Four things that stand out when meeting Carl Leming are his love for his wife Buzzy, music, flying and Jesse Stuart.

Born in Folsom, a rural town in Grant County, on Jan. 24, 1923, Carl Leming began playing the fiddle at an early age.

At 10 years old, he formed the Barnyard Banties with his younger brother John and two neighborhood boys. The group, sporting felt rooster comb hats, entered a band contest at the Liberty Theatre in Covington in 1933. The Barnyard Banties “tore the house down” and were even featured on ‘30s WCKY radio.

“We were four boys hardly big enough to carry our instruments back and forth,” he says. “We did appeal.”

After winning two contests in a row, the Barnyard Banties were barred from participating, but Carl continued to learn about playing the fiddle by playing in numerous bands, like The Nu Dixies, with numerous band mates, including his wife, Maybelle “Buzzy” Leming.

Carl did have another interest growing up: flying airplanes.

In March 1942, he was sworn into the U.S. Army Air Corps, training to be a fighter pilot after the attack on Pearl Harbor. After graduating in February 1943 and assignments at different posts, Carl was stationed in San Marcos, where he met Buzzy on a blind date. By Nov. 4, 1944, Carl and Buzzy were married.
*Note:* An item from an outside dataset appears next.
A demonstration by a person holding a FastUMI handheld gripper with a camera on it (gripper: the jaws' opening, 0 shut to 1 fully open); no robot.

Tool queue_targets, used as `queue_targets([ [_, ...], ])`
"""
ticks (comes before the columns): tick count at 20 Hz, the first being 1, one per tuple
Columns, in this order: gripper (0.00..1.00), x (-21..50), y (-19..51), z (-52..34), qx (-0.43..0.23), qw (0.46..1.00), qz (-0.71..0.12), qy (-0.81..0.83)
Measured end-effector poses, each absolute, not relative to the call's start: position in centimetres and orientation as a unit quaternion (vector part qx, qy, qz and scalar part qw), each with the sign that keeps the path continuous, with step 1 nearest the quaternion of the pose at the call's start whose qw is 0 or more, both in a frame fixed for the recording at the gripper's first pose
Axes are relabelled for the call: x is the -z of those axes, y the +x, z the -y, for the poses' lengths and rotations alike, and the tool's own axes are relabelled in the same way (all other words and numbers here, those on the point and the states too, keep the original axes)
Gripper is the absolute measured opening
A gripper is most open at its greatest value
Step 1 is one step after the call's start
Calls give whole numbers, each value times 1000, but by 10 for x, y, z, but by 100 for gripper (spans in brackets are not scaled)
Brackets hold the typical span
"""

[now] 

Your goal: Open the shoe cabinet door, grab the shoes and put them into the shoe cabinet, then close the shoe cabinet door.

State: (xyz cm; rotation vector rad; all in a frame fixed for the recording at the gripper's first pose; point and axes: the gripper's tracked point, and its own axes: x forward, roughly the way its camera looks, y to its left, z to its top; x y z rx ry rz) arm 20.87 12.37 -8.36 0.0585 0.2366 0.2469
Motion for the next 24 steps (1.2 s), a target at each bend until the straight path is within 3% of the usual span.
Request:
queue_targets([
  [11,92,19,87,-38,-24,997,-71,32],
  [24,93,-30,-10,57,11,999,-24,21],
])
Soon after the war ended, Delta Airlines hired Carl and moved the family to Georgia. Carl retired after 32 years with the airline company.

Carl and Buzzy made Kentucky their home once again in 1988, and in 1995 became involved with the Jesse Stuart Foundation as board members after Carl had a heart attack in 1992. He’s played fiddle at some of the foundation’s events.